Miss Priesmeyer's hand flexed, and when she spoke, her voice was crisp, clear, rich and feminine. She stood from the chair, the hoses and plugs audibly popping free of the sockets in her back, and reached around behind the chair, withdrawing a small cloth sack.
"Thank you Pektil. Your work was satisfactory. My vision and hearing have been returned to optimal condition, an improvement of more than 76%." She disconnected the hoses from her legs, standing in a quick, sharp surge directly upright. She dropped the bag into his hand. It clinked.
"Perhaps you should take the remainder of this period off. I know tomorrow is your scheduled free period, but perhaps it is not unwarranted for you to have an additional period free." She turned sharply, walking back through the darkness of the deep Machine area. Pektil followed, unsure exactly of how he was supposed to act.
She said nothing as she walked, playing the same music that she did while they worked. Now, it was crisp and clear, not scratchy and distorted. It seemed much more cheerful. The sharp clank of her hooves punctuated the old-timey beats.
"So uh," Pektil said, deciding he might as well ask questions while they walked, "How did you end up like this? Do you wish you could go back to how you were before? Do you get out much? Do you have many friends? What kind of power does the Mall use, anyway?" Pektil could have waited for an answer before asking the next question, but you know, that seemed really inefficient to him.

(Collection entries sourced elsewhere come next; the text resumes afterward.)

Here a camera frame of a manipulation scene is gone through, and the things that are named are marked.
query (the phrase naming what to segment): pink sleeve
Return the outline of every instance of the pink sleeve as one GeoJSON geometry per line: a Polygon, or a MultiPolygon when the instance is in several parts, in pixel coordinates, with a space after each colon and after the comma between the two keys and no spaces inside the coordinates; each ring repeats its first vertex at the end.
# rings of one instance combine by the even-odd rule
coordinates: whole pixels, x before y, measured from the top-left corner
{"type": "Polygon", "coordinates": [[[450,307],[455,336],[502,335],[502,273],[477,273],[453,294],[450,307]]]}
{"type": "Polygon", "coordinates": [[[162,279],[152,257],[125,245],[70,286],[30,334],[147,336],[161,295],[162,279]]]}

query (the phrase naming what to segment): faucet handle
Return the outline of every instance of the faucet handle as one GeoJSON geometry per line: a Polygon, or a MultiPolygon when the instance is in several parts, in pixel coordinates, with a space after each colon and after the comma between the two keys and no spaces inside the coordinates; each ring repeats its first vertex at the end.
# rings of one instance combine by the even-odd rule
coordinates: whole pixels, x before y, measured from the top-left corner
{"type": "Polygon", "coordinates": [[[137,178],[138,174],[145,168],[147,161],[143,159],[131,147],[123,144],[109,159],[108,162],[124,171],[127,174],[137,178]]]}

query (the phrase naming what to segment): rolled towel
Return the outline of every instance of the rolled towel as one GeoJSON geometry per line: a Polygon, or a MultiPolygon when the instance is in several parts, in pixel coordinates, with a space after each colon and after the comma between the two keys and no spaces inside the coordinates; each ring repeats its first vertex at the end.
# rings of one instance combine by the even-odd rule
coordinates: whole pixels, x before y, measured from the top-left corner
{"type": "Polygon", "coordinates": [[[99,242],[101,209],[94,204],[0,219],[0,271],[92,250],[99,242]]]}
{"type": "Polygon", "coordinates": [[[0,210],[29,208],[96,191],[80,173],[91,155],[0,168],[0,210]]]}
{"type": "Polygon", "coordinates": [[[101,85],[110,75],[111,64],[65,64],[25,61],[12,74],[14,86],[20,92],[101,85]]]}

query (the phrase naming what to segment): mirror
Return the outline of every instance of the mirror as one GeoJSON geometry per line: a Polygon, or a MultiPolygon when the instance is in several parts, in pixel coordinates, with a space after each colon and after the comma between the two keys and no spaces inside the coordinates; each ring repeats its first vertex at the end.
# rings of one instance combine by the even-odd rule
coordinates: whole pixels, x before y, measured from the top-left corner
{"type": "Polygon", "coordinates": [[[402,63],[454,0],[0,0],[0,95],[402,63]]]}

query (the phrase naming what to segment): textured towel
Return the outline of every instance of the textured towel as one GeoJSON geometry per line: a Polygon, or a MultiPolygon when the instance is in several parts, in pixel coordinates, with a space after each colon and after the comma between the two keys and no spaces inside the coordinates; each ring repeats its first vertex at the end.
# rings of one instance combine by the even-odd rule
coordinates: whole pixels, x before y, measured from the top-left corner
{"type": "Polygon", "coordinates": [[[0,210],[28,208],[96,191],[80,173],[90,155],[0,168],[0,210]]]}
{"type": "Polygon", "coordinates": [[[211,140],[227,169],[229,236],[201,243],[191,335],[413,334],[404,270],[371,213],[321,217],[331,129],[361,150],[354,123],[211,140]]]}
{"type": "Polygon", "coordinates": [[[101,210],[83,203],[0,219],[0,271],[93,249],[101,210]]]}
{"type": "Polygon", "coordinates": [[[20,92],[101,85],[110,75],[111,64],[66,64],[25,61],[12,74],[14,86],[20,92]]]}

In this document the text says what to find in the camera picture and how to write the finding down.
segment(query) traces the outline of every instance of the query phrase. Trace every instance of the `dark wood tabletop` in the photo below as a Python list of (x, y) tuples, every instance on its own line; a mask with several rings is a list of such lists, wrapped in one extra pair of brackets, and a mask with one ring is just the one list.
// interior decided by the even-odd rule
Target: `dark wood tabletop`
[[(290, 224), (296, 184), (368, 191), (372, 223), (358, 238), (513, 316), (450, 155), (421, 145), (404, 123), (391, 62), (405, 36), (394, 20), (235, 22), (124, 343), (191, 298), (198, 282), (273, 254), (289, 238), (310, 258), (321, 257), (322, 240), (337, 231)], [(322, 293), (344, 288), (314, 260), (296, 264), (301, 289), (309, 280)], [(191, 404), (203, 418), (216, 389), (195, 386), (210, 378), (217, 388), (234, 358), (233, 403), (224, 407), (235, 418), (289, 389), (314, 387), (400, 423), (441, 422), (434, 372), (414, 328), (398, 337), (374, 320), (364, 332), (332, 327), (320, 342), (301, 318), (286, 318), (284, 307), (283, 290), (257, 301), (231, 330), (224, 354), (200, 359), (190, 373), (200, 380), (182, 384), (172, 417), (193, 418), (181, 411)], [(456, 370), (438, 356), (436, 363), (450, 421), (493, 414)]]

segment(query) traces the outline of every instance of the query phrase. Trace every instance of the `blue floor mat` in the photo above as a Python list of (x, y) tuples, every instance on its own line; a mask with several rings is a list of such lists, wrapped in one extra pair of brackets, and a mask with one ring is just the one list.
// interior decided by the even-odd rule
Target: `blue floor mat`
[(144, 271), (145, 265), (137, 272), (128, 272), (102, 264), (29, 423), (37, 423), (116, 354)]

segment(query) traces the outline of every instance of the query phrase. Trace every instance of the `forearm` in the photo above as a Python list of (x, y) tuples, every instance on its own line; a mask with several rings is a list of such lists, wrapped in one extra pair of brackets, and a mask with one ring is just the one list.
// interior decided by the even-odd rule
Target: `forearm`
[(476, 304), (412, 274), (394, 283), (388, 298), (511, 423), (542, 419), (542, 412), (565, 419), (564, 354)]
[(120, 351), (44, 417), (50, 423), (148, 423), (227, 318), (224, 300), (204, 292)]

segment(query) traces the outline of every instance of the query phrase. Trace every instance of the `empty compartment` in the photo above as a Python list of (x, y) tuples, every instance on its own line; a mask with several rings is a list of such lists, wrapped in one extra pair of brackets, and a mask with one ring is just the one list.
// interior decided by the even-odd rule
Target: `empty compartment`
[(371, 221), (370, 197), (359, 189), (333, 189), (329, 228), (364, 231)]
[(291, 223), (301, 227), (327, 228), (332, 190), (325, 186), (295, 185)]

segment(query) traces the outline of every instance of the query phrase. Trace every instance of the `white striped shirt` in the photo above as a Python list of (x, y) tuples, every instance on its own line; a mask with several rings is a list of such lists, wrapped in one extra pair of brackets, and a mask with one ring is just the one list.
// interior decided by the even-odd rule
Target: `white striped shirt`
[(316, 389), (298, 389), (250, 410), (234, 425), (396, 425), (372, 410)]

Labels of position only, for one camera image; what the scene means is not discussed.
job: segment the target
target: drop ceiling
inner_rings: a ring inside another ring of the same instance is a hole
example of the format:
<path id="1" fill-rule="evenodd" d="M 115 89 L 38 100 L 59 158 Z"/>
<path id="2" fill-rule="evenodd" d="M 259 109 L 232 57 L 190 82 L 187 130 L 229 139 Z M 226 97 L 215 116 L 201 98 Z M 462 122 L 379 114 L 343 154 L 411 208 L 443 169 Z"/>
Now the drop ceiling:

Miss Priesmeyer answered, her voice rich and soft. It sounded like a singer's voice. "I was captured and transformed by would-be galactic conquerors from the existence I am originally from. I ended up here, eventually. Whatever or whoever I was before was erased completely in the process. I know who I am now, and have accepted it. I do not wish to me a stranger to myself. Anyhow, I am useful. I prefer to stay here and do my work. The rest of the Mall can make me uncomfortable." The lights grew brighter as they advanced, returning to the places Pektil was more familiar with. "There are some other mechanics, although we rarely encounter one another. As to the last question, I am discrete and not particularly curious. Electricity of various voltages comes in wires through the ceiling. Other wires carry other sorts of current. I do not question the purpose of the devices I operate on, although some are clearly fluid pumps, water pumps, HVAC and generators."
They were back to Pektil's room, close to the exit to the MACHINE area. He'd have to tell Sommer that her advice helped, and think of a way to spend his free day.
"If there is nothing else, I will leave you to your own devices. I will expect you in seventy-six hours and eight minutes." She began to slowly turn away. It was so weird to hear her deep, rich voice speak in clipped, precise tones. It was weird to hear the voice at all. He'd sort of gotten used to the staticky warble.